“I quindicimila passi” di Vitaliano Trevisan

Schizofrenia a Nord Est

Da casa di Thomas alla sua destinazione, lo studio del notaio Strazzabosco nel centro di Vicenza, c’è uno spazio di quindicimila passi, né uno di più, né uno di meno, né all’andata, né al ritorno. In mezzo, c’è il tempo per una coinvolgente storia di pazzia e alienazione.

Il romanzo I quindicimila passi è del 2002, ma solo quest’anno ha ottenuto un certo successo, grazie alla vittoria del Campiello Europa. Nato tre anni fa con lo scopo di promuovere la diffusione dei romanzi italiani nel continente europeo, è il Premio attribuito all’opera di un autore italiano tradotta nel Paese scelto come ospite dell’edizione. Dopo la Germania e la Spagna, quest’anno è stata scelta la Francia. Il successo ha arriso dunque a Les Quinze mille pas edito da Verdier e tradotto da Jean-Luc Defromont. Quindi, il romanzo. Thomas ha la mania di contare i suoi passi, partendo da casa sua fino al luogo in cui deve arrivare. Ha un fratello, descritto come un pazzo più pazzo di lui e una sorella, gentile e servizievole. Per meglio dire, aveva una sorella, visto che all’inizio del romanzo viene data notizia di come ne sia stata dichiarata la morte presunta. Solo alla fine, proprio nell’ultima pagina, il mistero verrà svelato, nel frattempo il lettore avrà modo di confrontarsi con un cappotto ungherese e il pittore Francis Bacon, con i lavori di ristrutturazione di una casa e una donna che non vuole saperne di morire, con un omicidio e l’apparente tranquillità della provincia vicentina.

Se si vuole identificare uno scrittore cui Trevisan si è ispirato, indubbiamente questi è l’austriaco Thomas Bernhard (1931-1989) e sono diversi gli indizi che portano a fare questa affermazione: il nome del protagonista, la citazione nella bibliografia di due sue opere, ma soprattutto il contenuto e la forma utilizzati ne I quindicimila passi. Bernhard infatti, tanto nella prosa quanto poi nelle opere teatrali, ricorre quasi sempre ad un protagonista, affetto da problemi mentali e da misantropia, che monologa incessantemente fino ad arrivare al delirio ma anche ad una porzione di verità. Talora sono presenti dei deuteragonisti, ma sono muti o meglio, i loro pensieri, le loro parole, le loro azioni sono espressi soltanto dai soliloqui del protagonista (tra i romanzi, Perturbamento, tra le opere teatrali, La forza dell’abitudine e La brigata dei cacciatori).
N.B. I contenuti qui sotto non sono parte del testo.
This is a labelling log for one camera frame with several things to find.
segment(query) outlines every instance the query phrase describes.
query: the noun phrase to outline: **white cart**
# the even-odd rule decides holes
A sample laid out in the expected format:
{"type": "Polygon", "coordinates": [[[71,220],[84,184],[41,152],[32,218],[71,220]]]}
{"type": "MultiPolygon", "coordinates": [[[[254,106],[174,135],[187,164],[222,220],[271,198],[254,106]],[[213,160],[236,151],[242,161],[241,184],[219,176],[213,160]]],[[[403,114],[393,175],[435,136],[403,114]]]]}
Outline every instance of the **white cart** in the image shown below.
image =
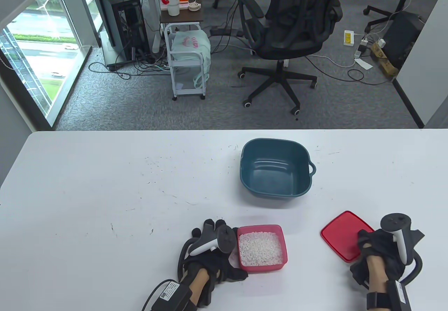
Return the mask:
{"type": "Polygon", "coordinates": [[[170,23],[165,26],[164,34],[165,34],[165,41],[167,44],[167,58],[168,58],[168,66],[171,73],[171,83],[173,85],[173,100],[177,100],[178,95],[182,94],[199,94],[201,96],[201,99],[205,99],[205,91],[207,87],[207,82],[205,80],[205,74],[204,74],[204,58],[202,56],[202,53],[199,51],[191,50],[191,51],[172,51],[171,46],[173,45],[174,37],[176,36],[175,28],[181,25],[189,25],[189,26],[195,26],[198,30],[201,29],[199,22],[185,22],[185,23],[170,23]],[[176,54],[189,54],[189,55],[196,55],[197,60],[176,60],[173,55],[176,54]],[[182,84],[179,79],[180,73],[179,68],[189,68],[189,69],[196,69],[197,72],[202,75],[202,84],[200,88],[195,88],[193,85],[193,81],[191,80],[192,88],[188,88],[188,86],[185,86],[182,84]]]}

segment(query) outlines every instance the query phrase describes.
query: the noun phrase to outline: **road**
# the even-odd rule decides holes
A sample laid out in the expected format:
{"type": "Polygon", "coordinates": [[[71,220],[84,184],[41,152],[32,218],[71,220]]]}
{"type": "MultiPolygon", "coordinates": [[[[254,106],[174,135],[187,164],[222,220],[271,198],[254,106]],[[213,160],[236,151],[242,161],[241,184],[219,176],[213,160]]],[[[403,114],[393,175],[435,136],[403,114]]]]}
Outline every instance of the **road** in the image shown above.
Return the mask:
{"type": "Polygon", "coordinates": [[[17,44],[27,57],[39,79],[65,79],[53,77],[52,72],[67,76],[75,63],[79,50],[67,50],[63,44],[18,41],[17,44]]]}
{"type": "Polygon", "coordinates": [[[8,24],[8,28],[12,33],[23,35],[73,37],[73,32],[65,16],[50,16],[48,18],[45,12],[23,12],[8,24]]]}

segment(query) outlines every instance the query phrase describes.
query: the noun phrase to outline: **red lid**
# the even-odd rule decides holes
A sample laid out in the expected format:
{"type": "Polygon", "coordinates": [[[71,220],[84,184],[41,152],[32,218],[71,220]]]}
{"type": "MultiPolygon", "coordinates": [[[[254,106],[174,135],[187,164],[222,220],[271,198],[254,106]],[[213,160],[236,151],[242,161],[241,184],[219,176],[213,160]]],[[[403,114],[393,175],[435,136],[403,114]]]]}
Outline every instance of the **red lid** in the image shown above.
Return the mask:
{"type": "Polygon", "coordinates": [[[358,232],[365,229],[373,232],[371,226],[350,211],[345,211],[326,225],[320,235],[325,242],[347,263],[360,256],[358,232]]]}

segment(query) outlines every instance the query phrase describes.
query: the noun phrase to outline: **forearm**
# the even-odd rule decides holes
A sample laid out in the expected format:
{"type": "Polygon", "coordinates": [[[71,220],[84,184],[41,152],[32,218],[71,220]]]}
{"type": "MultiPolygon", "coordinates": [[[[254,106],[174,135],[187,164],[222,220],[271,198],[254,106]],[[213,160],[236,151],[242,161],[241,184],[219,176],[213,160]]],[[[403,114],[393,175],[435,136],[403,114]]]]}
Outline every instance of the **forearm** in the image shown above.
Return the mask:
{"type": "Polygon", "coordinates": [[[192,301],[194,305],[197,305],[197,302],[199,301],[199,297],[202,293],[202,290],[203,290],[205,284],[208,282],[209,278],[210,278],[210,276],[208,276],[207,270],[202,268],[197,273],[195,280],[190,284],[189,287],[190,287],[190,290],[192,291],[190,301],[192,301]]]}
{"type": "MultiPolygon", "coordinates": [[[[389,280],[386,275],[384,261],[379,256],[367,257],[369,268],[369,292],[386,293],[386,282],[389,280]]],[[[371,311],[390,311],[389,309],[371,309],[371,311]]]]}

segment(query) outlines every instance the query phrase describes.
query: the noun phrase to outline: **carpet floor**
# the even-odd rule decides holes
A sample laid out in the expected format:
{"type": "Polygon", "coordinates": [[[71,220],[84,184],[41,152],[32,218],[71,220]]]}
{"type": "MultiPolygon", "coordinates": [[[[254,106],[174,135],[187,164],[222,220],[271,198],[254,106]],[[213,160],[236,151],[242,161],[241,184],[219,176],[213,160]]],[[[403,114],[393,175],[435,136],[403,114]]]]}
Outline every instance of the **carpet floor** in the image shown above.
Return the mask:
{"type": "MultiPolygon", "coordinates": [[[[217,10],[213,0],[203,0],[205,21],[203,28],[221,25],[235,0],[221,0],[217,10]]],[[[270,0],[256,0],[264,11],[270,0]]],[[[399,0],[340,0],[344,17],[336,24],[334,33],[323,44],[317,55],[328,56],[342,66],[353,63],[355,47],[343,46],[344,30],[363,33],[368,21],[379,18],[375,12],[363,15],[367,4],[384,10],[395,10],[399,0]]],[[[426,19],[437,0],[411,0],[406,9],[426,19]]],[[[143,0],[144,15],[149,6],[143,0]]],[[[240,26],[239,13],[233,28],[240,26]]],[[[220,37],[212,37],[212,48],[220,37]]],[[[360,41],[355,36],[355,44],[360,41]]],[[[227,43],[224,37],[222,44],[227,43]]],[[[243,44],[231,38],[231,45],[223,52],[212,55],[210,79],[206,99],[198,96],[179,96],[172,101],[169,76],[141,76],[130,80],[116,74],[99,74],[88,70],[92,62],[102,62],[101,49],[93,49],[85,68],[72,88],[69,99],[59,115],[57,130],[205,130],[205,129],[339,129],[339,128],[416,128],[410,113],[391,82],[371,86],[360,82],[332,79],[315,69],[306,58],[289,61],[289,71],[318,76],[317,89],[309,83],[290,81],[301,102],[298,116],[289,113],[294,106],[277,84],[254,98],[250,108],[243,100],[264,81],[264,77],[246,74],[239,79],[242,66],[275,68],[275,61],[252,56],[243,44]]],[[[349,79],[347,68],[340,68],[325,58],[309,57],[322,71],[340,79],[349,79]]],[[[385,81],[378,65],[365,58],[374,67],[363,70],[365,82],[385,81]]],[[[100,65],[92,67],[102,70],[100,65]]],[[[136,73],[133,66],[122,71],[136,73]]]]}
Lo stesso fa Trevisan, con il suo Thomas che pensa, pensa e ricorda per tutti i quindicimila passi fino allo studio del notaio Strazzabosco e ripercorre così la storia sua e della sua famiglia, permettendo al lettore di comprendere da dove derivi la sua tara mentre proprio lui, il protagonista, pare non accorgersene.

Tra gli autori di cui Trevisan è debitore, va citato anche il poeta americano Thomas Stearns Eliot (non a caso, un altro Thomas) con una delle sue raccolte più famose, The Waste Land, la terra desolata, titolo da riferirsi alla crisi del mondo contemporaneo, con un senso di aridità che si comunica dal mondo della natura a quello dello spirito. Nel caso di Trevisan, la waste land da prendere in considerazione è il Nord Est, beneficiato dall’industrializzazione, ma al tempo stesso vittima di questa.

Vitaliano Trevisan, I quindicimila passi, Einaudi, 2002, pp.155, € 10,50.